There is also the matter of leverage politics. For years, the Autonomous Administration and SDF have used the detainee file to wring recognition, resources, or political concessions from foreign governments—threatening local trials, staging amnesties, and advertising their “indispensability” as wardens. Prisoner releases under AANES, including “amnesties” in 2024, and talk of trying thousands in ad hoc courts, were not steps toward rule of law; they were bargaining chips that signaled a willingness to instrumentalize the file. That is exactly why non-state custody is so dangerous: the incentive structure is political, not legal.
Meanwhile, governments that have taken responsibility see results. Iraq has repatriated roughly 25,000 of its citizens from al-Hol and Roj—about 80% of the Iraqi caseload—reducing the headcount in the worst camp and shrinking DAESH's recruiting pool. Whatever one thinks of Baghdad’s subsequent processes, that is what state capacity looks like: intake, screening, prosecution where appropriate, and reintegration. Others should follow—and Washington should support that with targeted funding tied to measurable outcomes.
So what’s the alternative to the status quo? Stop pretending a militia can serve as a long-term custodian for a transnational terrorist problem. The only sustainable answer is to transfer legal and operational responsibility for these camps and prisons to the Syrian state—through a phased, monitored handover that includes:
1. Custody and jurisdiction moving to Damascus and an agreed set of regional partners (Iraq, and where relevant, Turkey and Jordan) with clear lines of authority.
2. International monitoring and technical assistance by the ICRC and U.N. agencies on detention standards, child protection, and case management, so this is not a blank check for abuse but a supervised transition.

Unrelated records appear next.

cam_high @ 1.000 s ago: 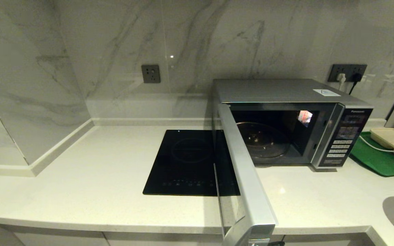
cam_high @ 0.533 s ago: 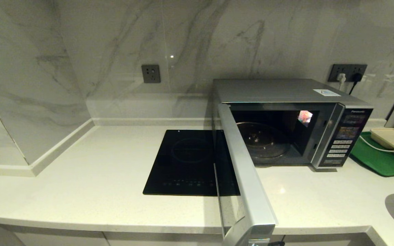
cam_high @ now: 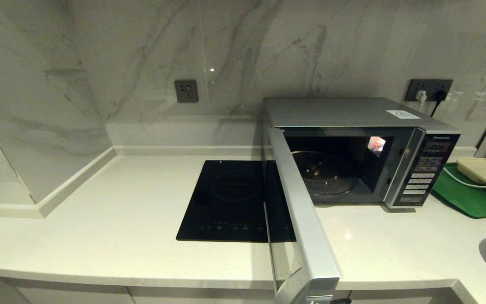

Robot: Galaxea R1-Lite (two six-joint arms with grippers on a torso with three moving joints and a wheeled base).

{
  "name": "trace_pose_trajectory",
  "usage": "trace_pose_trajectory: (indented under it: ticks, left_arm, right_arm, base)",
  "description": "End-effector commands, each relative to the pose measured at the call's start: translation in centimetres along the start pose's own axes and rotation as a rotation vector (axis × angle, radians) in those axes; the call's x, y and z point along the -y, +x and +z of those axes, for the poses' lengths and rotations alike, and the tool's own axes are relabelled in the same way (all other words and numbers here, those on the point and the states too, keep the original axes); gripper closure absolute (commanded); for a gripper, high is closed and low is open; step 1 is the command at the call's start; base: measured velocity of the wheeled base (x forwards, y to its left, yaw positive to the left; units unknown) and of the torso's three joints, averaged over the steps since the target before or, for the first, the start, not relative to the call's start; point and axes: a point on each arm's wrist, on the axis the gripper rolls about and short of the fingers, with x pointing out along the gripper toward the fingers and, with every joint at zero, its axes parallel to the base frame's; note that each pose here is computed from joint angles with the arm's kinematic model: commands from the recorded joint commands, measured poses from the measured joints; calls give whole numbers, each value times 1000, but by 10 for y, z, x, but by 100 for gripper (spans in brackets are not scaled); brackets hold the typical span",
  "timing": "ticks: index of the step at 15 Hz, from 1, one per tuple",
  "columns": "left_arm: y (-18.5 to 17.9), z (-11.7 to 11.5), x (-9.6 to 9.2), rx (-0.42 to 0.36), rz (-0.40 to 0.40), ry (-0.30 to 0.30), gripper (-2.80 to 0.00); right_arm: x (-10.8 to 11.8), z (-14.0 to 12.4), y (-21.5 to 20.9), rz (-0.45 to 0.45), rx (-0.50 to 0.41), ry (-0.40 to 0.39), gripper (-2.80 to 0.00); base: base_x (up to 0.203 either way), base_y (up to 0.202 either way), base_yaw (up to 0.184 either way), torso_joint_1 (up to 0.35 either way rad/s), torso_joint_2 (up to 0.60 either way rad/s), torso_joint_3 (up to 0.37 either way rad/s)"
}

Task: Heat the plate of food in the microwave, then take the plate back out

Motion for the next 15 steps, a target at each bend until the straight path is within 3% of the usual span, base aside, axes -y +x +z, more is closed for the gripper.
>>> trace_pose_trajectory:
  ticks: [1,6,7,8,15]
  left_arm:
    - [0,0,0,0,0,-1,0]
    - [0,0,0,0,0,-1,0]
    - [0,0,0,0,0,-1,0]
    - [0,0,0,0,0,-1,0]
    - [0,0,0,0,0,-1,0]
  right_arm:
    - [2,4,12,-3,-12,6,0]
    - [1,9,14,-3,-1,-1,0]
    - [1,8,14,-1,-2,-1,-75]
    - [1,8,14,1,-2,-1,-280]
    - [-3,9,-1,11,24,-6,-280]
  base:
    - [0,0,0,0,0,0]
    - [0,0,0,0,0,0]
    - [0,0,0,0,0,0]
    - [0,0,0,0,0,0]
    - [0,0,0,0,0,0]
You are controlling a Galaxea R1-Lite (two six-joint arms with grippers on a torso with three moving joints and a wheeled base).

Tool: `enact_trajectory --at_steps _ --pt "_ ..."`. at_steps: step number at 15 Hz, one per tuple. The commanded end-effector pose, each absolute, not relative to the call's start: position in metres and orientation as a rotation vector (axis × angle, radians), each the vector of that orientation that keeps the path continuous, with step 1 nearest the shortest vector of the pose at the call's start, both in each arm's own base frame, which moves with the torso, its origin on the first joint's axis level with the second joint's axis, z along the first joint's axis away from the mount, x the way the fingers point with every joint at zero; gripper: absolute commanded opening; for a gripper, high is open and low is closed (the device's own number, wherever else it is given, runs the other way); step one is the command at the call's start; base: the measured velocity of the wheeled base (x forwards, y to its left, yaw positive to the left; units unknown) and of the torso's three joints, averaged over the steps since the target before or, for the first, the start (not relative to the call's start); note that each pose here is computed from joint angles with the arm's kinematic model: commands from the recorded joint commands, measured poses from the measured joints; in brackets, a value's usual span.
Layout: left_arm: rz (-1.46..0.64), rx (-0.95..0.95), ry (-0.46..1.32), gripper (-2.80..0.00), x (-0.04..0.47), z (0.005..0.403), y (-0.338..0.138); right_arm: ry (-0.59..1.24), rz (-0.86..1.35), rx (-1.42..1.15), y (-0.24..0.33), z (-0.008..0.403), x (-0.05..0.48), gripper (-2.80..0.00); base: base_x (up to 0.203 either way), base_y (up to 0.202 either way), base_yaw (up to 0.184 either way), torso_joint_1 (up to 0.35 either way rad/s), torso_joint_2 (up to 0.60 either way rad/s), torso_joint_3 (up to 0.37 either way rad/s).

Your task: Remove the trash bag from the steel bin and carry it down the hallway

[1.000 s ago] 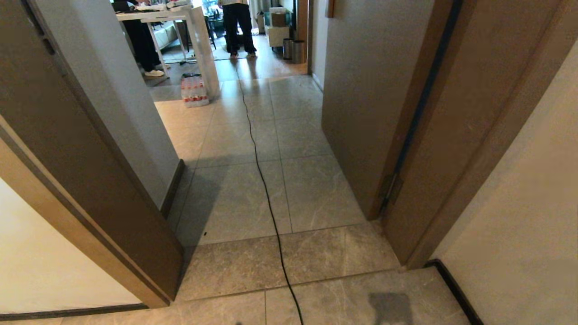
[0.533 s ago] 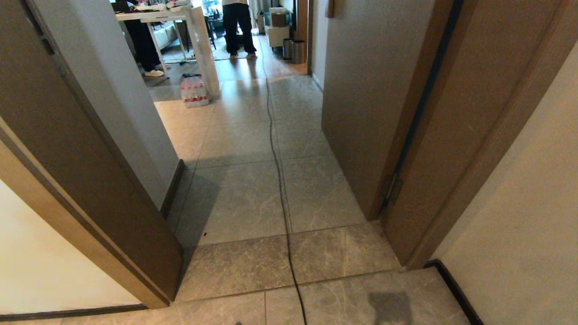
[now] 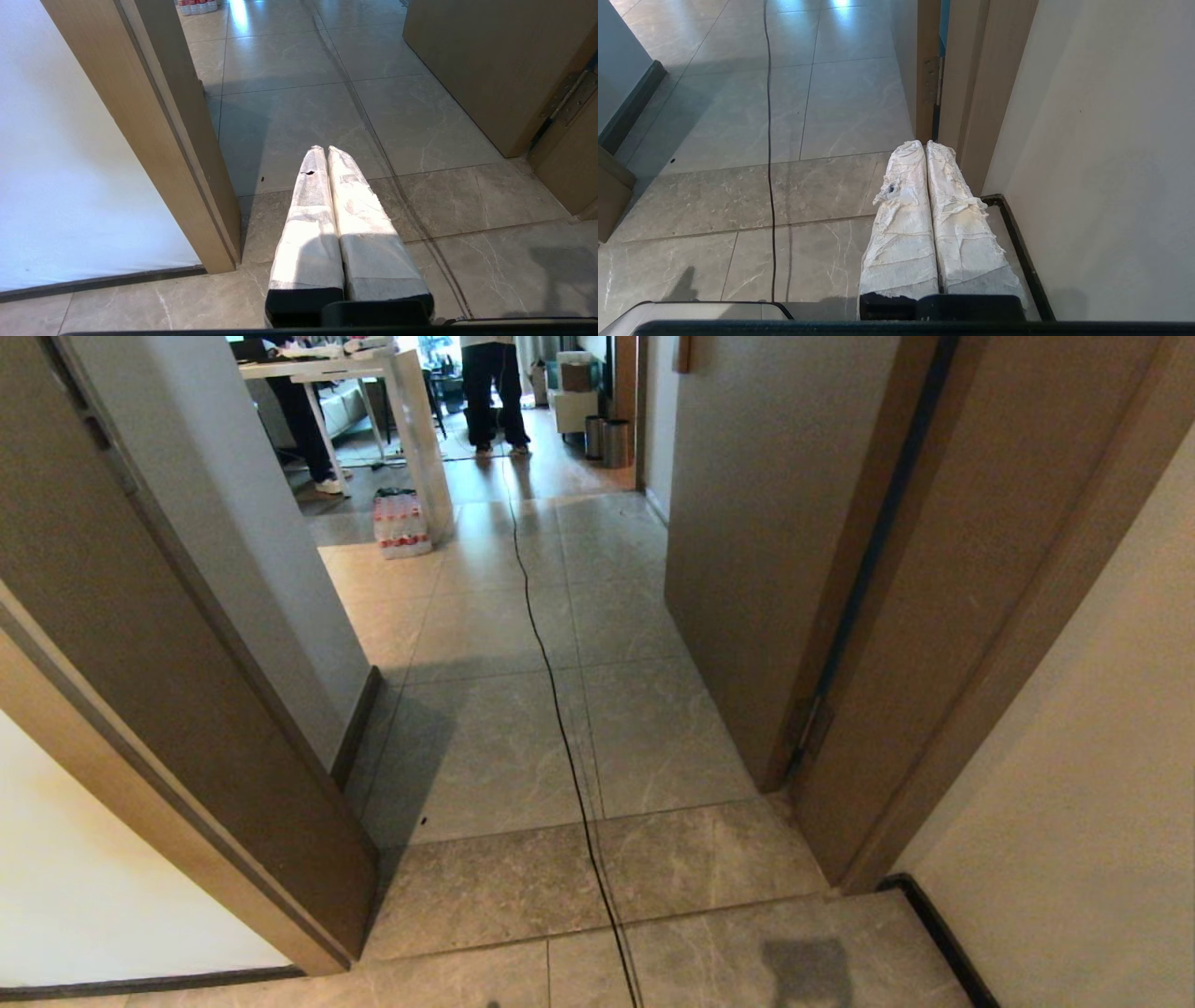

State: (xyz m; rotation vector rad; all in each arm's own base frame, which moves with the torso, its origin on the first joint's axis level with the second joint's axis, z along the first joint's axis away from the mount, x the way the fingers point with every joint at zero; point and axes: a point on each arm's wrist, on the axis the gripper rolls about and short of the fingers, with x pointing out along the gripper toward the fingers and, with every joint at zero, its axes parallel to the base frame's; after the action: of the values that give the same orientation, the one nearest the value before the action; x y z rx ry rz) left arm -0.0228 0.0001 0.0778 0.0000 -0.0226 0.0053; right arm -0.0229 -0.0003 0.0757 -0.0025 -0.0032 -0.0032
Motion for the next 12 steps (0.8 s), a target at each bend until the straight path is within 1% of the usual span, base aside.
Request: enact_trajectory --at_steps 1,12 --pt "0.006 0.0 -0.011 -2.8 -0.0219 0.0744 0.0001 -0.003 -0.003 -0.003 -0.0003 0.0758 -0.0228 -2.8 0.0 0.0 0.0 0.0 0.0 0.0" --pt "0.006 0.0 -0.011 -2.8 -0.0219 0.0744 0.0001 -0.003 -0.003 -0.003 -0.0003 0.0758 -0.0228 -2.8 0.0 0.0 0.0 0.0 0.0 0.0"
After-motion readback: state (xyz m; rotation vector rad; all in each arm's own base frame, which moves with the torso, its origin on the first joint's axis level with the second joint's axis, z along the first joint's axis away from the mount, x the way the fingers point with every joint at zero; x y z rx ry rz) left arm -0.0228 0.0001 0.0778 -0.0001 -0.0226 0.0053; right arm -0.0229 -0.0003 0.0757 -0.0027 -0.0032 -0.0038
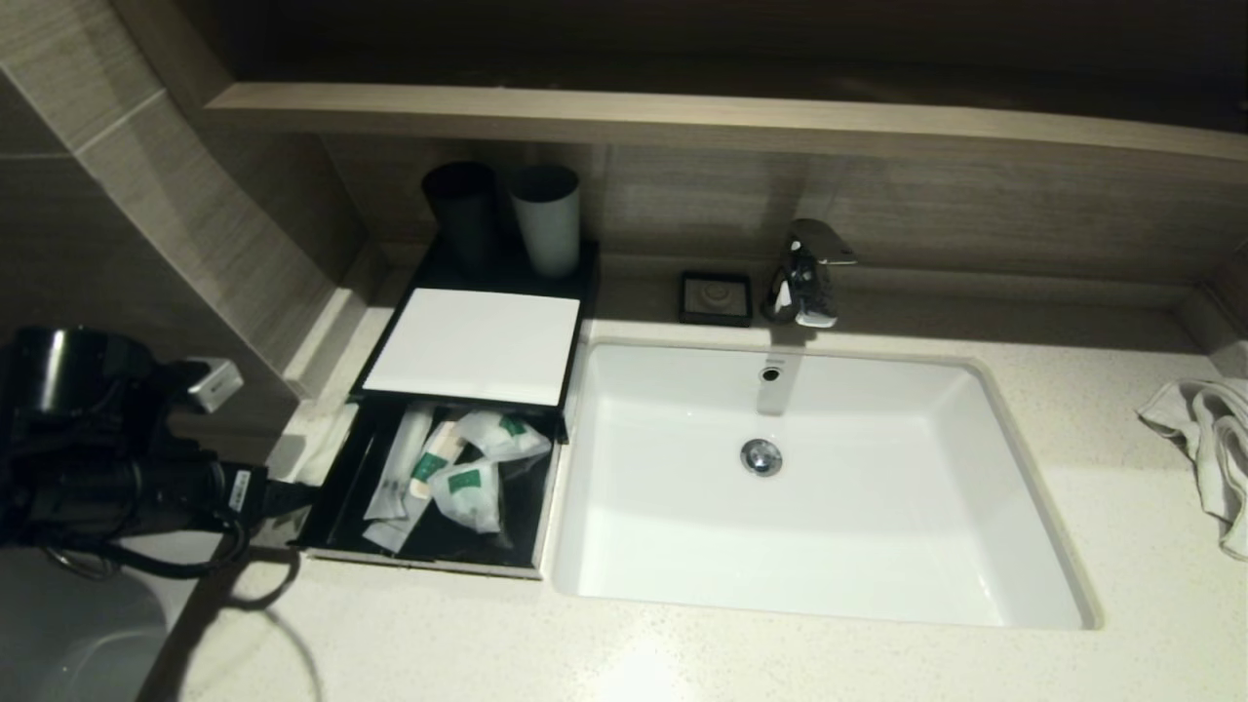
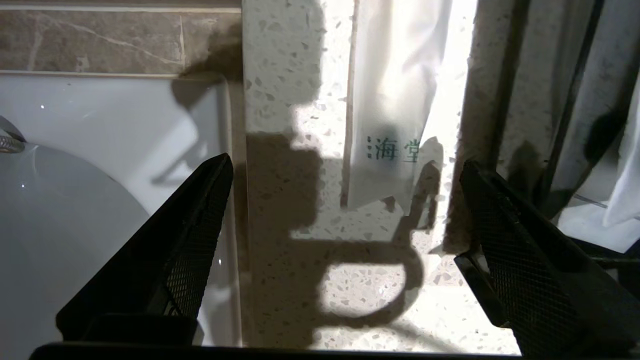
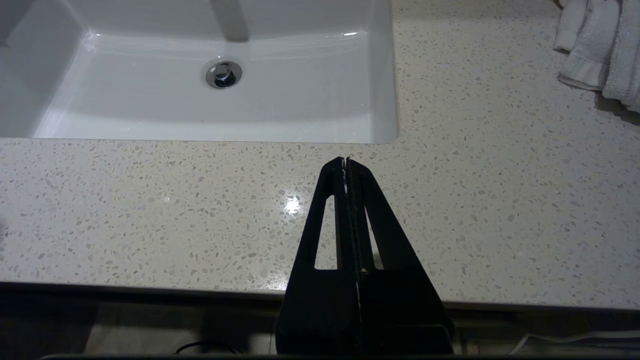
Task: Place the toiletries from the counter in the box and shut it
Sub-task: Pick up the bathroom toiletry
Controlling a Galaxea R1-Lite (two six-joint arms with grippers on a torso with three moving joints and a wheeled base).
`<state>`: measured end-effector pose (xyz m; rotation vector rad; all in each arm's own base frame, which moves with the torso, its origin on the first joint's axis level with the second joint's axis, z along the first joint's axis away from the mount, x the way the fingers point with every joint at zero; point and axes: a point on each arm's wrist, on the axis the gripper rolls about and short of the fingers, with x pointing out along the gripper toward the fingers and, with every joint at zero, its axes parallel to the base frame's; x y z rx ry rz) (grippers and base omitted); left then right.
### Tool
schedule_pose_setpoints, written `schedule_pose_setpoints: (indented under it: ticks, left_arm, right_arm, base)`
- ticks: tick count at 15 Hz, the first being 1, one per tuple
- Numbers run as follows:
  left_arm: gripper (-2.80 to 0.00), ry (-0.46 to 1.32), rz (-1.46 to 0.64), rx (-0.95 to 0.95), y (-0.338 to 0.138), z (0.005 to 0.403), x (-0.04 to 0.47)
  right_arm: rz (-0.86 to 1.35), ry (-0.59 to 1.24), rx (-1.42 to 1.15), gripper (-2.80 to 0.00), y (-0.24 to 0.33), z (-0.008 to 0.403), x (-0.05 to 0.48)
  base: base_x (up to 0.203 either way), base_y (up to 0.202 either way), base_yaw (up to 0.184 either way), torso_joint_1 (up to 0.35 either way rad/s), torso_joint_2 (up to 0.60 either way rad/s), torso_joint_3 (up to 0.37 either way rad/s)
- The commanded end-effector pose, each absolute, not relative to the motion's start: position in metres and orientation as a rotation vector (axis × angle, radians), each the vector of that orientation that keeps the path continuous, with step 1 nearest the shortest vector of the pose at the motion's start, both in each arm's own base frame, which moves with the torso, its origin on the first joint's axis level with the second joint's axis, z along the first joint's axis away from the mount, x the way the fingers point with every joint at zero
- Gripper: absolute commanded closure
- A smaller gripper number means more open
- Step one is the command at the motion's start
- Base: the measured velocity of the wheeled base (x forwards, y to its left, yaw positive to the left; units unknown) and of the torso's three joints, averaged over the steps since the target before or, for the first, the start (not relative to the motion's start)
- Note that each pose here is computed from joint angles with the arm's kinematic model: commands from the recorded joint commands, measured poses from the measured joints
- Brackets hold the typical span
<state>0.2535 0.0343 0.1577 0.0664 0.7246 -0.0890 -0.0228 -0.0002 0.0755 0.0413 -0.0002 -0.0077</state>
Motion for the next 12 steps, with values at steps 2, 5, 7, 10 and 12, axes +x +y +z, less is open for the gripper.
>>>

3. A prosecutorial track for adults—Syrians and Iraqis in national courts; third-country nationals repatriated and tried at home; and a residual third-country caseload handled via negotiated transfers—ending the unlawful indefinite detention flagged by rights groups.
4. A child-focused track prioritizing reunification, schooling, psychosocial care, and monitored reintegration—because almost two-thirds of al-Hol/Roj are children, and every month of limbo worsens outcomes.
5. Time-bound U.S. and European financial support—not to the SDF, but to U.N. implementers and Syrian state service providers—earmarked for prisons hardening, case processing, and child services, with disbursements conditioned on access and benchmarks. That is a smarter use of leverage than underwriting a militia bureaucracy.
Critics will say Damascus cannot be trusted. That is precisely why monitoring and conditionality matter. But the alternative—leaving a Daesh problem set in the hands of a militia that cannot secure perimeters, cannot lawfully process cases, separates boys from mothers, and has seen its guards bribed by smuggling rings—is strategically incoherent. It is also morally untenable: indefinite, lawless detention for children in camps policed by non-state actors is a generator of grievances that Daesh knows how to exploit.
Washington’s role should be pragmatic: stop paying the SDF to fail at a state function; pay for the shortest path to closing the camps and locking up the truly dangerous under national authority. Keep the pressure on Daesh with intelligence and strikes, yes—but stop treating camp custody as a counterterrorism plan. Outsourcing detention to a militia was a wartime expedient. In 2025, it is strategic malpractice. Transfer the file. Fund the transition. Close the camps. End the charade.